Aktualności

Oszukana na wypadek przekazała ponad 90 tysięcy złotych

Data publikacji 28.08.2024

Ponad 90 tysięcy złotych straciła 86-letnia białostoczanka po tym, po tym jak zadzwonił oszust podający się za policjanta. Seniorka uwierzyła w historię o wypadku, który spowodowała córka i potrzebnych pieniądzach, aby uniknęła więzienia.

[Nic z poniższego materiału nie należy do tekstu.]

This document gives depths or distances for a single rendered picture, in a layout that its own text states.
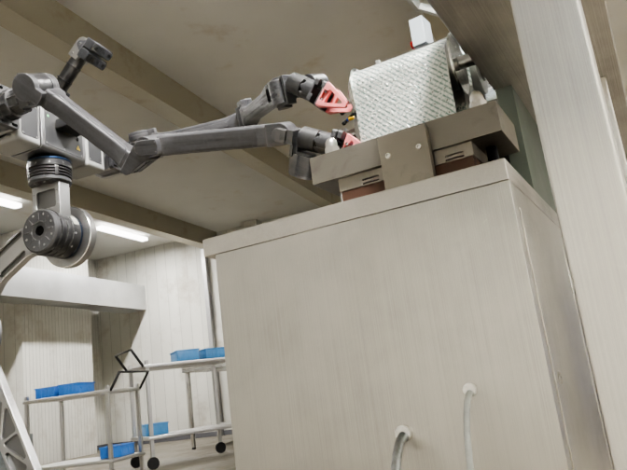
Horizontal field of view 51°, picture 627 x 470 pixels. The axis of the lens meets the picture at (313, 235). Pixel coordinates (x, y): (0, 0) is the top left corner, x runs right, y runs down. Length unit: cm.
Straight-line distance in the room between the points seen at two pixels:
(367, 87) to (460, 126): 40
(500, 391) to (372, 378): 23
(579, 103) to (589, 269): 15
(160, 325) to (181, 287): 81
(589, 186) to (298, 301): 78
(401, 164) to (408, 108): 30
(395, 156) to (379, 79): 36
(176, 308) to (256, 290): 1087
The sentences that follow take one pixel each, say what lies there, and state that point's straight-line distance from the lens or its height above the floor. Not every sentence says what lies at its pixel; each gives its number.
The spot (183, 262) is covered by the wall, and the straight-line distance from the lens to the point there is 1224.
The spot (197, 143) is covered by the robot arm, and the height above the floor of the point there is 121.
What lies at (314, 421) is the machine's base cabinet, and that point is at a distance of 129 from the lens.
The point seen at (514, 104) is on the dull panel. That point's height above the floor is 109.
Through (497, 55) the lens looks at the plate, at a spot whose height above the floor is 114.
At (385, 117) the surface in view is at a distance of 158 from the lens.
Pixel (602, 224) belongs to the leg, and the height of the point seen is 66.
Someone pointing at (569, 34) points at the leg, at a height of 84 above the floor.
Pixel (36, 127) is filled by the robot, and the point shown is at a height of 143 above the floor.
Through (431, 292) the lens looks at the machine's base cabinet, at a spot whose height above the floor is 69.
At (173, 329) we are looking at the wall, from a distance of 1223.
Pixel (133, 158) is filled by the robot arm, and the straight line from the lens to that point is 183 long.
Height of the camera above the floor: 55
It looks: 13 degrees up
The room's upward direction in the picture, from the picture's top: 8 degrees counter-clockwise
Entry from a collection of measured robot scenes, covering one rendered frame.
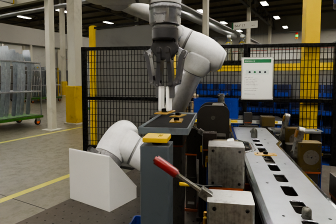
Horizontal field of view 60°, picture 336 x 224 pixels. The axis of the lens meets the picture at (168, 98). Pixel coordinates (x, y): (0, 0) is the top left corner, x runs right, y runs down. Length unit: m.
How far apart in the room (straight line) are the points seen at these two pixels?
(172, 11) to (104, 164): 0.81
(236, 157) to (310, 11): 1.68
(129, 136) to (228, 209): 0.98
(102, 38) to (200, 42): 2.75
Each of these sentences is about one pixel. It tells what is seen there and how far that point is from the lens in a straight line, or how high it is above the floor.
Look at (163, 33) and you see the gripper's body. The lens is 0.81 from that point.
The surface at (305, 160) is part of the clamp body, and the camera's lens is 1.30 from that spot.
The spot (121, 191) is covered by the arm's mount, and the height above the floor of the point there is 0.77.
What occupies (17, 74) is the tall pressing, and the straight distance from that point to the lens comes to 8.89.
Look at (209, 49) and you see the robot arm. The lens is 1.32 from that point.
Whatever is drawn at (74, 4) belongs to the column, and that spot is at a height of 3.37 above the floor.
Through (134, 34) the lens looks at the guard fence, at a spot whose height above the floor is 1.83.
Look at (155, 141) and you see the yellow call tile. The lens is 0.69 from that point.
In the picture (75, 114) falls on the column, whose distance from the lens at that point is 8.67.
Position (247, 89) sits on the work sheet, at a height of 1.22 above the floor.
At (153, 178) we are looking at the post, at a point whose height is 1.07.
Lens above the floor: 1.30
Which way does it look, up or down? 4 degrees down
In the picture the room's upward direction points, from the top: straight up
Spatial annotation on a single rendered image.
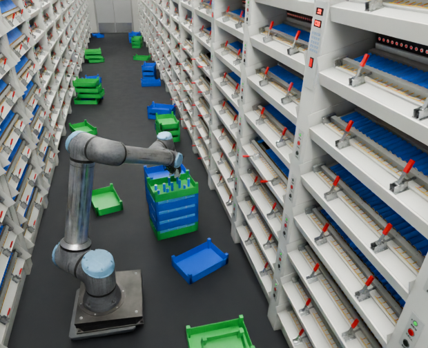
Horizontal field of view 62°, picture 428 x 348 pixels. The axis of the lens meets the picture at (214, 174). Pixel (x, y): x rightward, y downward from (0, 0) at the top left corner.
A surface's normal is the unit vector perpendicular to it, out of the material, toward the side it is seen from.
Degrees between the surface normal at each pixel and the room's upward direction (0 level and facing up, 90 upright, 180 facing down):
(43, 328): 0
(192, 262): 0
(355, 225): 17
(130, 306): 2
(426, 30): 108
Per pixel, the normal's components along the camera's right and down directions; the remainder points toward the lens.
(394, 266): -0.26, -0.80
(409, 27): -0.93, 0.36
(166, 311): 0.03, -0.87
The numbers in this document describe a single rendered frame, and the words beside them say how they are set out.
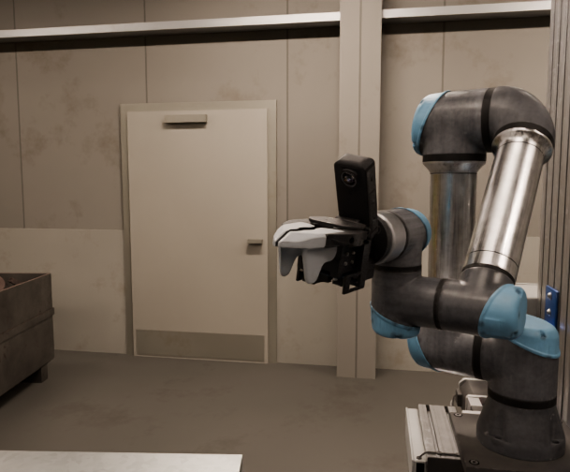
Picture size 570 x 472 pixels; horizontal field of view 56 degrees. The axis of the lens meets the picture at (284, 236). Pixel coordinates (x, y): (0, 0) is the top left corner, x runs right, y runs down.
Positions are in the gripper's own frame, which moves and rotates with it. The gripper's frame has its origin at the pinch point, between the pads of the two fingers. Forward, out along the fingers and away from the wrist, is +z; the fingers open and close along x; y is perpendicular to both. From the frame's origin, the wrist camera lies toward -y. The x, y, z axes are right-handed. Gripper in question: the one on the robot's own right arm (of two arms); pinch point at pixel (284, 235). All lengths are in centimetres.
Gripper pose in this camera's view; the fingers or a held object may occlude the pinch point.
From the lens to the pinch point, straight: 57.5
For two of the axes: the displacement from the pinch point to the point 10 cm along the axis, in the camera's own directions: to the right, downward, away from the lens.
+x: -8.0, -1.9, 5.6
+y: -1.1, 9.8, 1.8
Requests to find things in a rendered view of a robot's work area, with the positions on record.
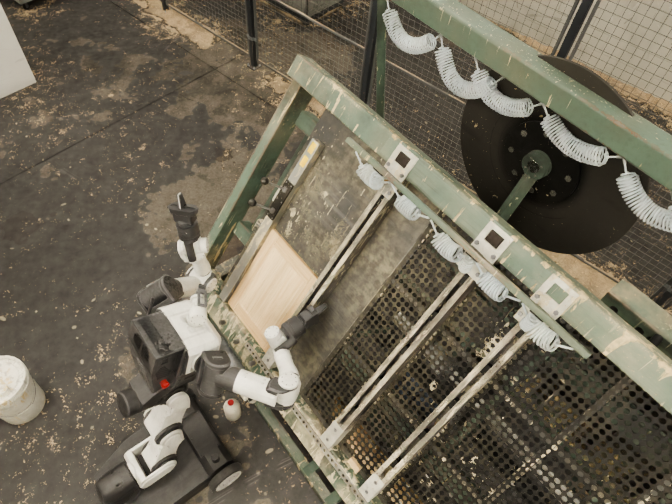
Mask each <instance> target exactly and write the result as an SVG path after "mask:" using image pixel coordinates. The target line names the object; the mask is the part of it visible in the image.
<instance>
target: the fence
mask: <svg viewBox="0 0 672 504"><path fill-rule="evenodd" d="M312 142H314V143H315V144H316V145H317V146H316V148H315V149H314V151H313V153H312V154H310V153H309V152H308V151H307V150H308V148H309V147H310V145H311V143H312ZM324 146H325V145H324V144H322V143H321V142H320V141H319V140H318V139H314V138H312V140H311V141H310V143H309V145H308V146H307V148H306V150H305V151H304V153H303V155H302V157H301V158H300V160H299V162H298V163H297V165H296V167H295V168H294V170H293V172H292V173H291V175H290V177H289V178H288V180H289V181H290V182H291V183H292V184H293V185H294V187H293V189H292V190H291V192H290V194H289V195H288V197H287V199H286V200H285V202H284V204H283V205H282V207H281V209H280V210H279V212H278V214H277V215H276V217H275V219H274V220H271V219H270V218H269V217H268V216H267V215H266V217H265V219H264V221H263V222H262V224H261V226H260V227H259V229H258V231H257V232H256V234H255V236H254V237H253V239H252V241H251V242H250V244H249V246H248V248H247V249H246V251H245V253H244V254H243V256H242V258H241V259H240V261H239V263H238V264H237V266H236V268H235V269H234V271H233V273H232V274H231V276H230V278H229V280H228V281H227V283H226V285H225V286H224V288H223V290H222V291H221V293H220V295H219V297H220V298H221V299H222V301H223V302H224V303H225V302H228V301H229V300H230V298H231V296H232V295H233V293H234V291H235V290H236V288H237V286H238V285H239V283H240V281H241V280H242V278H243V277H244V275H245V273H246V272H247V270H248V268H249V267H250V265H251V263H252V262H253V260H254V258H255V257H256V255H257V254H258V252H259V250H260V249H261V247H262V245H263V244H264V242H265V240H266V239H267V237H268V235H269V234H270V232H271V230H272V229H274V228H275V227H276V225H277V224H278V222H279V220H280V219H281V217H282V215H283V214H284V212H285V210H286V209H287V207H288V206H289V204H290V202H291V201H292V199H293V197H294V196H295V194H296V192H297V191H298V189H299V187H300V186H301V184H302V183H303V181H304V179H305V178H306V176H307V174H308V173H309V171H310V169H311V168H312V166H313V165H314V163H315V161H316V160H317V158H318V156H319V155H320V153H321V151H322V150H323V148H324ZM304 155H306V156H307V157H308V158H309V159H308V161H307V163H306V164H305V166H304V168H303V167H302V166H301V165H300V162H301V160H302V159H303V157H304Z"/></svg>
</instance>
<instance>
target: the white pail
mask: <svg viewBox="0 0 672 504"><path fill-rule="evenodd" d="M29 374H30V373H29V371H28V369H27V367H26V366H25V365H24V363H23V362H21V360H19V359H17V358H16V357H13V356H8V355H6V356H0V418H1V419H3V420H4V421H6V422H8V423H10V424H14V425H19V424H24V423H27V422H29V421H31V420H33V419H34V418H35V417H36V416H37V415H38V414H39V413H40V412H41V411H42V409H43V407H44V405H45V400H46V398H45V393H44V391H43V390H42V389H41V387H40V386H39V385H38V384H37V383H36V382H35V380H34V379H33V378H32V376H31V374H30V375H29Z"/></svg>
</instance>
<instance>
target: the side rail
mask: <svg viewBox="0 0 672 504"><path fill-rule="evenodd" d="M312 97H313V96H311V95H310V94H309V93H308V92H307V91H306V90H305V89H304V88H302V87H301V86H300V85H299V84H298V83H297V82H296V81H295V80H292V82H291V84H290V86H289V87H288V89H287V91H286V93H285V95H284V97H283V98H282V100H281V102H280V104H279V106H278V108H277V109H276V111H275V113H274V115H273V117H272V119H271V120H270V122H269V124H268V126H267V128H266V130H265V131H264V133H263V135H262V137H261V139H260V141H259V142H258V144H257V146H256V148H255V150H254V152H253V153H252V155H251V157H250V159H249V161H248V163H247V165H246V166H245V168H244V170H243V172H242V174H241V176H240V177H239V179H238V181H237V183H236V185H235V187H234V188H233V190H232V192H231V194H230V196H229V198H228V199H227V201H226V203H225V205H224V207H223V209H222V210H221V212H220V214H219V216H218V218H217V220H216V221H215V223H214V225H213V227H212V229H211V231H210V232H209V234H208V236H207V239H208V242H209V252H208V253H204V254H205V256H206V259H207V260H208V262H209V264H210V266H211V269H215V267H216V265H217V264H218V262H219V260H220V258H221V257H222V255H223V253H224V251H225V250H226V248H227V246H228V244H229V243H230V241H231V239H232V237H233V236H234V234H235V233H234V232H233V231H234V229H235V228H236V226H237V224H238V222H239V221H242V220H243V218H244V216H245V215H246V213H247V211H248V209H249V208H250V206H249V205H248V201H249V199H252V198H253V199H255V197H256V195H257V194H258V192H259V190H260V188H261V187H262V184H261V182H260V180H261V178H262V177H267V176H268V174H269V173H270V171H271V169H272V167H273V166H274V164H275V162H276V160H277V159H278V157H279V155H280V153H281V152H282V150H283V148H284V146H285V145H286V143H287V141H288V139H289V138H290V136H291V134H292V132H293V131H294V129H295V127H296V125H295V122H296V120H297V119H298V117H299V115H300V113H301V112H302V111H303V110H306V108H307V106H308V104H309V103H310V101H311V99H312Z"/></svg>
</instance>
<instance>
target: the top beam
mask: <svg viewBox="0 0 672 504"><path fill-rule="evenodd" d="M287 74H288V75H289V76H290V77H291V78H292V79H293V80H295V81H296V82H297V83H298V84H299V85H300V86H301V87H302V88H304V89H305V90H306V91H307V92H308V93H309V94H310V95H311V96H313V97H314V98H315V99H316V100H317V101H318V102H319V103H321V104H322V105H323V106H324V107H325V108H326V109H327V110H328V111H330V112H331V113H332V114H333V115H334V116H335V117H336V118H337V119H339V120H340V121H341V122H342V123H343V124H344V125H345V126H346V127H348V128H349V129H350V130H351V131H352V132H353V133H354V134H355V135H357V136H358V137H359V138H360V139H361V140H362V141H363V142H364V143H366V144H367V145H368V146H369V147H370V148H371V149H372V150H373V151H375V152H376V153H377V154H378V155H379V156H380V157H381V158H382V159H384V160H385V161H386V162H387V161H388V159H389V158H390V156H391V155H392V153H393V152H394V150H395V149H396V148H397V146H398V145H399V143H401V144H402V145H403V146H404V147H406V148H407V149H408V150H409V151H410V152H411V153H413V154H414V155H415V156H416V157H417V158H419V160H418V161H417V162H416V164H415V165H414V167H413V168H412V170H411V171H410V172H409V174H408V175H407V176H406V178H405V179H406V180H407V181H408V182H410V183H411V184H412V185H413V186H414V187H415V188H416V189H417V190H419V191H420V192H421V193H422V194H423V195H424V196H425V197H426V198H428V199H429V200H430V201H431V202H432V203H433V204H434V205H435V206H437V207H438V208H439V209H440V210H441V211H442V212H443V213H444V214H446V215H447V216H448V217H449V218H450V219H451V220H452V221H453V222H455V223H456V224H457V225H458V226H459V227H460V228H461V229H462V230H464V231H465V232H466V233H467V234H468V235H469V236H470V237H471V238H473V239H474V240H475V239H476V237H477V236H478V235H479V234H480V232H481V231H482V230H483V229H484V228H485V226H486V225H487V224H488V223H489V222H490V221H493V222H494V223H495V224H496V225H497V226H499V227H500V228H501V229H502V230H503V231H504V232H506V233H507V234H508V235H509V236H510V237H512V238H513V239H514V241H513V242H512V243H511V244H510V245H509V247H508V248H507V249H506V250H505V251H504V252H503V253H502V255H501V256H500V257H499V258H498V259H497V261H499V262H500V263H501V264H502V265H503V266H504V267H505V268H506V269H508V270H509V271H510V272H511V273H512V274H513V275H514V276H515V277H517V278H518V279H519V280H520V281H521V282H522V283H523V284H524V285H526V286H527V287H528V288H529V289H530V290H531V291H532V292H533V293H535V292H536V291H537V290H538V289H539V288H540V287H541V286H542V284H543V283H544V282H545V281H546V280H547V279H548V278H549V277H550V276H551V275H552V274H553V273H554V274H555V275H556V276H557V277H559V278H560V279H561V280H562V281H563V282H565V283H566V284H567V285H568V286H569V287H570V288H572V289H573V290H574V291H575V292H576V293H578V294H579V295H580V296H579V297H578V298H577V299H576V300H575V301H574V302H573V303H572V304H571V305H570V306H569V307H568V308H567V309H566V310H565V311H564V312H563V313H562V314H561V315H560V317H562V318H563V319H564V320H565V321H566V322H567V323H568V324H569V325H571V326H572V327H573V328H574V329H575V330H576V331H577V332H579V333H580V334H581V335H582V336H583V337H584V338H585V339H586V340H588V341H589V342H590V343H591V344H592V345H593V346H594V347H595V348H597V349H598V350H599V351H600V352H601V353H602V354H603V355H604V356H606V357H607V358H608V359H609V360H610V361H611V362H612V363H613V364H615V365H616V366H617V367H618V368H619V369H620V370H621V371H622V372H624V373H625V374H626V375H627V376H628V377H629V378H630V379H631V380H633V381H634V382H635V383H636V384H637V385H638V386H639V387H640V388H642V389H643V390H644V391H645V392H646V393H647V394H648V395H649V396H651V397H652V398H653V399H654V400H655V401H656V402H657V403H658V404H660V405H661V406H662V407H663V408H664V409H665V410H666V411H668V412H669V413H670V414H671V415H672V360H671V359H670V358H669V357H668V356H666V355H665V354H664V353H663V352H662V351H660V350H659V349H658V348H657V347H656V346H655V345H653V344H652V343H651V342H650V341H649V340H647V339H646V338H645V337H644V336H643V335H641V334H640V333H639V332H638V331H637V330H635V329H634V328H633V327H632V326H631V325H629V324H628V323H627V322H626V321H625V320H623V319H622V318H621V317H620V316H619V315H617V314H616V313H615V312H614V311H613V310H611V309H610V308H609V307H608V306H607V305H605V304H604V303H603V302H602V301H601V300H600V299H598V298H597V297H596V296H595V295H594V294H592V293H591V292H590V291H589V290H588V289H586V288H585V287H584V286H583V285H582V284H580V283H579V282H578V281H577V280H576V279H574V278H573V277H572V276H571V275H570V274H568V273H567V272H566V271H565V270H564V269H562V268H561V267H560V266H559V265H558V264H556V263H555V262H554V261H553V260H552V259H551V258H549V257H548V256H547V255H546V254H545V253H543V252H542V251H541V250H540V249H539V248H537V247H536V246H535V245H534V244H533V243H531V242H530V241H529V240H528V239H527V238H525V237H524V236H523V235H522V234H521V233H519V232H518V231H517V230H516V229H515V228H513V227H512V226H511V225H510V224H509V223H507V222H506V221H505V220H504V219H503V218H501V217H500V216H499V215H498V214H497V213H496V212H494V211H493V210H492V209H491V208H490V207H488V206H487V205H486V204H485V203H484V202H482V201H481V200H480V199H479V198H478V197H476V196H475V195H474V194H473V193H472V192H470V191H469V190H468V189H467V188H466V187H464V186H463V185H462V184H461V183H460V182H458V181H457V180H456V179H455V178H454V177H452V176H451V175H450V174H449V173H448V172H446V171H445V170H444V169H443V168H442V167H441V166H439V165H438V164H437V163H436V162H435V161H433V160H432V159H431V158H430V157H429V156H427V155H426V154H425V153H424V152H423V151H421V150H420V149H419V148H418V147H417V146H415V145H414V144H413V143H412V142H411V141H409V140H408V139H407V138H406V137H405V136H403V135H402V134H401V133H400V132H399V131H397V130H396V129H395V128H394V127H393V126H392V125H390V124H389V123H388V122H387V121H386V120H384V119H383V118H382V117H381V116H380V115H378V114H377V113H376V112H375V111H374V110H372V109H371V108H370V107H369V106H368V105H366V104H365V103H364V102H363V101H362V100H360V99H359V98H358V97H357V96H356V95H354V94H353V93H352V92H351V91H350V90H348V89H347V88H346V87H345V86H344V85H342V84H341V83H340V82H339V81H338V80H337V79H335V78H334V77H333V76H332V75H331V74H329V73H328V72H327V71H326V70H325V69H323V68H322V67H321V66H320V65H319V64H317V63H316V62H315V61H314V60H313V59H311V58H308V57H306V56H304V55H301V54H297V55H296V57H295V59H294V61H293V63H292V64H291V66H290V68H289V70H288V73H287ZM546 293H547V294H548V295H549V296H550V297H551V298H552V299H553V300H555V301H556V302H557V303H558V304H559V305H560V304H561V303H562V302H563V301H564V300H565V299H566V298H567V296H568V295H569V294H568V293H567V292H566V291H564V290H563V289H562V288H561V287H560V286H559V285H557V284H556V283H554V284H553V286H552V287H551V288H550V289H549V290H548V291H547V292H546Z"/></svg>
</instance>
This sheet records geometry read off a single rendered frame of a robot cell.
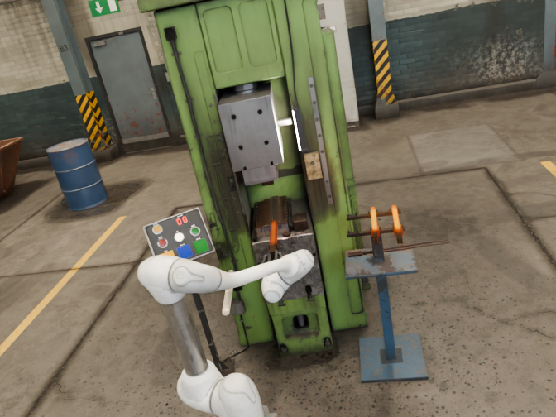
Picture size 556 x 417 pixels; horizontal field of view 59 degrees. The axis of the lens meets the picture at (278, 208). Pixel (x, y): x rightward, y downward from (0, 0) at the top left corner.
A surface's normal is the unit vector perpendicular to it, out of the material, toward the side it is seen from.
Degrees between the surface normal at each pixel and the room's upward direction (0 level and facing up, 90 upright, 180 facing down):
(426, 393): 0
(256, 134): 90
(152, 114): 90
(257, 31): 90
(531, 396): 0
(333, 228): 90
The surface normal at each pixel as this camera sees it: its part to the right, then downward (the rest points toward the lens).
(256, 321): 0.00, 0.40
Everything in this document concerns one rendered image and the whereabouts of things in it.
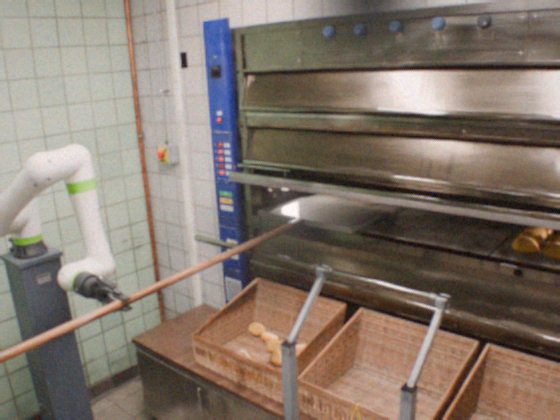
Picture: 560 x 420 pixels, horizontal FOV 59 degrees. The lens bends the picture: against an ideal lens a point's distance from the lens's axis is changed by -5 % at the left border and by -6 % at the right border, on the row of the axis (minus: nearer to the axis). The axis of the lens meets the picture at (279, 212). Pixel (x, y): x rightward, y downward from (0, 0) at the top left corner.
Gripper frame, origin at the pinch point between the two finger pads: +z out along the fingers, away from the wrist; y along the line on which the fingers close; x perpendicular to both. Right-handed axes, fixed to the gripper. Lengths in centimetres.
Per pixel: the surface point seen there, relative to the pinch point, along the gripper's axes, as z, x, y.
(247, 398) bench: 10, -45, 60
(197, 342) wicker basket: -26, -50, 48
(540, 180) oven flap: 104, -99, -34
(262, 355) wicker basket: -6, -73, 59
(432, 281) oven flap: 65, -101, 13
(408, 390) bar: 86, -40, 22
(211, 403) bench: -15, -45, 74
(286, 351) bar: 38, -40, 24
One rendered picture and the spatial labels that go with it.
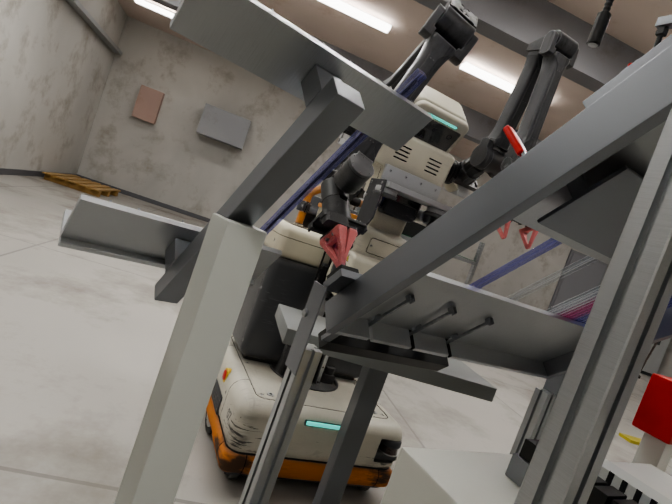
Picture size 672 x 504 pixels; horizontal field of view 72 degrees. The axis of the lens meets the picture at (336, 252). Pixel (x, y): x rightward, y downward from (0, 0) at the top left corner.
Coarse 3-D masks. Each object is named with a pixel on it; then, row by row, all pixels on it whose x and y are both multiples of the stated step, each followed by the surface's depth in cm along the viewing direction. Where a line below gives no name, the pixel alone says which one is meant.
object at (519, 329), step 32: (416, 288) 82; (448, 288) 83; (480, 288) 87; (384, 320) 93; (416, 320) 94; (448, 320) 95; (480, 320) 96; (512, 320) 97; (544, 320) 98; (512, 352) 114; (544, 352) 115
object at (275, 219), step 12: (420, 72) 58; (408, 84) 59; (360, 132) 64; (348, 144) 66; (336, 156) 68; (324, 168) 69; (312, 180) 71; (300, 192) 73; (288, 204) 75; (276, 216) 77; (264, 228) 79
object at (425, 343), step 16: (368, 320) 93; (352, 336) 89; (368, 336) 90; (384, 336) 93; (400, 336) 96; (416, 336) 98; (432, 336) 101; (432, 352) 99; (448, 352) 103; (464, 352) 105; (480, 352) 108; (496, 352) 112; (512, 368) 112; (528, 368) 116; (544, 368) 121
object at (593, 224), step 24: (648, 144) 55; (600, 168) 58; (624, 168) 53; (576, 192) 58; (600, 192) 56; (624, 192) 57; (528, 216) 66; (552, 216) 60; (576, 216) 60; (600, 216) 61; (624, 216) 61; (576, 240) 65; (600, 240) 66
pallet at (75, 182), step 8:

Późnym wieczorem do 86-letniej białostoczanki na telefon stacjonarny zadzwonił mężczyzna. Podając się za policjanta powiedział, że córka spowodowała wypadek, potrącając przechodzącą przez przejście kobietę w ciąży. Dodał, że za to co zrobiła grozi jej więzienie. Istniało jednak wyjście z tej sytuacji. Seniorka mogła przekazać pieniądze na kaucję, aby córka uniknęła aresztu. Dzwoniący oświadczył, że potrzebne jest 250 tysięcy złotych, bo już adwokat zajął się sprawą. Podczas rozmowy białostoczanka w słuchawce słyszała płacz kobiety. Powiedziała, że ma w domu jedynie 90 tysięcy. Po pieniądze miał przyjść policjant. Kobieta spakowała do foliowej torby ponad 90 tysięcy złotych i przekazała je mężczyźnie, który przyszedł do niej po kilkunastu minutach. Później położyła się spać, jednak w środku nocy zadzwoniła do wnuczki dowiedzieć się, co się dzieje. Wtedy dowiedziała się, że padła ofiarą oszustów.